AuthorsMacher, Hada C.; Noguerol, Pilar; Medrano, Pablo; Rubio Calvo, Amalia; Carmona-González, Magdalena; Martin-Sánchez, J.; Pérez-Simón, José A.; Guerrero Montávez, Juan Miguel
Issue Date2012
CitationClinica Chimica Acta 413(3-4): 490-494 (2012)
AbstractIntroduction: Among negative RhD mothers it is essential to know the fetal RhD status in order to avoid the possibility of hemolytic disease of the newborn. In this regard, the detection of fetal DNA in maternal plasma might become a new diagnostic tool. In the current study, we have evaluated the standardization of a Multiplex-PCR targeted towards two exons of the RHD and one SRY gene to monitor RhD negative women. The current study addresses questions concerning feasibility and applicability of this approach into the clinical practice.

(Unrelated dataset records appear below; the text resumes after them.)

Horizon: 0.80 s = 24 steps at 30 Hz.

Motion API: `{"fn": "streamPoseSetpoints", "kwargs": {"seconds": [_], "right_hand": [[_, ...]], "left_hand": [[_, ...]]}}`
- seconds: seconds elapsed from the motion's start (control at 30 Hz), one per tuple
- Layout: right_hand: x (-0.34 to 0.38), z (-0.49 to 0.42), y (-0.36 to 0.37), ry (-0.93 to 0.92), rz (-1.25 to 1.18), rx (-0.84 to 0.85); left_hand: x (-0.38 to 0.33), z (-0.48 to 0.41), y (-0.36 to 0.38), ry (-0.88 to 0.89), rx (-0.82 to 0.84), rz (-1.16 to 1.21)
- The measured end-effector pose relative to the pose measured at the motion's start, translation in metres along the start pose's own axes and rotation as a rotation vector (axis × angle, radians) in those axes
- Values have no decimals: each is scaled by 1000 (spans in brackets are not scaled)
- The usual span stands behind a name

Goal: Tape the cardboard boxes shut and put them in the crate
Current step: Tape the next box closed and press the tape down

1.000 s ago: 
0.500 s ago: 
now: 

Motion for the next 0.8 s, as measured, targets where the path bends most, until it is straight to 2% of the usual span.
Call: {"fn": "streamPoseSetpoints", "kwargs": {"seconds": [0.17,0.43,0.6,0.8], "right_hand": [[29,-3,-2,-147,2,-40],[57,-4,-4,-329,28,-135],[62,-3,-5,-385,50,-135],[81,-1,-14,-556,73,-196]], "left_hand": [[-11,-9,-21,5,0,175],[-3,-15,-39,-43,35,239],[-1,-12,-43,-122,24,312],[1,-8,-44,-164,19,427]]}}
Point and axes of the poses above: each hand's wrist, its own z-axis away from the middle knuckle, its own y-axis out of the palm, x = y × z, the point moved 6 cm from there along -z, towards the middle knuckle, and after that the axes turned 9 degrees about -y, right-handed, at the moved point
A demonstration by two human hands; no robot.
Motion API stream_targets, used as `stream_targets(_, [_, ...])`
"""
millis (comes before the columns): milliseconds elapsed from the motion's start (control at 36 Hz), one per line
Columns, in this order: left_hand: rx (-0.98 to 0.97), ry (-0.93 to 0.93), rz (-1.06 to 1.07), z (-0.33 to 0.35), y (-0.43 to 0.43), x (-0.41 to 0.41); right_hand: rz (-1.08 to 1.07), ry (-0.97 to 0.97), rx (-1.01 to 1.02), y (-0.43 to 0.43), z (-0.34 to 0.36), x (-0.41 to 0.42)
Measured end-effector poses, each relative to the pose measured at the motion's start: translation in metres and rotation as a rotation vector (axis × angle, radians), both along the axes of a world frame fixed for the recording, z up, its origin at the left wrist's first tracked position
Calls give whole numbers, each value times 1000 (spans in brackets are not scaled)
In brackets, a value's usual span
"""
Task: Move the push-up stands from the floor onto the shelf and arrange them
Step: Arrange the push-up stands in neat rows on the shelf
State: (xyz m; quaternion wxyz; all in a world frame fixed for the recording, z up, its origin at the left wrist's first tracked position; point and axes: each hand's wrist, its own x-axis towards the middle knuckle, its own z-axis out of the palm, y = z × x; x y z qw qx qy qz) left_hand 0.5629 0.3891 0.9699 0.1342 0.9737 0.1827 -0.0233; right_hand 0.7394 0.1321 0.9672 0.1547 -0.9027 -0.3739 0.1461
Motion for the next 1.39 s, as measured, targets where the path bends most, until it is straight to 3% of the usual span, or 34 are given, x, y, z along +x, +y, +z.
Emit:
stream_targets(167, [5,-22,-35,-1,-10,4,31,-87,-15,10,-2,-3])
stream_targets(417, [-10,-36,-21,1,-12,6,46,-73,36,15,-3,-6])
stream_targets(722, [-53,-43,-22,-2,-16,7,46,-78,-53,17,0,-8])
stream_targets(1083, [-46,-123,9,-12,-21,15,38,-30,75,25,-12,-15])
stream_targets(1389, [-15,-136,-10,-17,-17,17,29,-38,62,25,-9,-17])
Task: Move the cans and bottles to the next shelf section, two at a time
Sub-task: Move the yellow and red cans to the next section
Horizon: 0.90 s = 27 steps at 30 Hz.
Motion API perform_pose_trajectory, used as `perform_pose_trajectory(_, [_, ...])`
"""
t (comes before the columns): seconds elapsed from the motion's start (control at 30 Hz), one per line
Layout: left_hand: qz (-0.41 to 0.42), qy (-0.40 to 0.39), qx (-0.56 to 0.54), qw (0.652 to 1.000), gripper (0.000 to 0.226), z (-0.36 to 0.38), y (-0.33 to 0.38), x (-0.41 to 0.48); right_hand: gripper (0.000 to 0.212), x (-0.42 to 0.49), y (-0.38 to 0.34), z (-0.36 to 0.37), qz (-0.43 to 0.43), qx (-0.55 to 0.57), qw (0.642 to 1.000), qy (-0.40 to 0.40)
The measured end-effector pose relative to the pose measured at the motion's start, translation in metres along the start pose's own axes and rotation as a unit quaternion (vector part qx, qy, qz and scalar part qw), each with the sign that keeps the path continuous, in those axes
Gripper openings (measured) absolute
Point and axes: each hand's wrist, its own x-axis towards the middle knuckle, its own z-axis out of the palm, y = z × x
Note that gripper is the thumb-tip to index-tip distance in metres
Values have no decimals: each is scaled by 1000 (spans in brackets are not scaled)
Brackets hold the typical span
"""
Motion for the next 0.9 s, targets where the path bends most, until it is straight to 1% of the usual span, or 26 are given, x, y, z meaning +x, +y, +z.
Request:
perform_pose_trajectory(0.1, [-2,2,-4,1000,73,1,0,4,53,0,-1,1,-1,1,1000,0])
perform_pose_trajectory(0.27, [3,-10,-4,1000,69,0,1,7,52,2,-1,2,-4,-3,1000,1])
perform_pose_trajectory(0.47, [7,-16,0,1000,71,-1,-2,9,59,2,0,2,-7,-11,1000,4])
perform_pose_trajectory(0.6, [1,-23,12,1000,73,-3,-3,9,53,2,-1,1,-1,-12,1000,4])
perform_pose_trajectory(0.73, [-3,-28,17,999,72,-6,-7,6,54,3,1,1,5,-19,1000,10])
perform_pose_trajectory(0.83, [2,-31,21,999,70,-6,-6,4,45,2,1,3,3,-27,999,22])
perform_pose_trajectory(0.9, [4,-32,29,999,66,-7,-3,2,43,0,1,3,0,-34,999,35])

Materials and methods: Both single and multiplex real-time PCRs targeting RHD exons 5 and 7 and SRY were applied for the detection of fetal-specific RHD sequences and sex in maternal plasma. A large cohort of 2127 women was studied between 10 and 28. weeks of pregnancy. 134 of them were used for single TaqMan PCR studies and 1993 were evaluated using Multiplex TaqMan PCR studies. All of them were serologically typed as RhD negative according to Spanish guidelines. Single and multiplex real-time PCR results were compared with postnatal serology and sex identification.
Results: There was a 100% concordance between results obtained with single and multiplex real-time PCR assays. At present, 1012 of the 1993 pregnant women studied gave birth and the results of RHD status obtained with the multiplex TaqMan PCR assay were confirmed postpartum by serological methods showing that sensitivity, specificity, and accuracy of the multiplex assay were 100, 98.6, and 99.3%, respectively. This procedure improved the speed of the assay, avoided over-treatment among RhD negative pregnant women bearing RhD negative fetus, and reduced the requirements for clinical and biological monitoring, resulting in a clinical benefit and cost saving.
Conclusions: The routine determination of fetal RHD status and SRY in maternal plasma, using multiplex real-time PCR, is feasible. The use of multiplex real-time PCR allows improving the response of the laboratory, saving time and reagent costs, opening the door to a complete automatization of the process. © 2011 Elsevier B.V.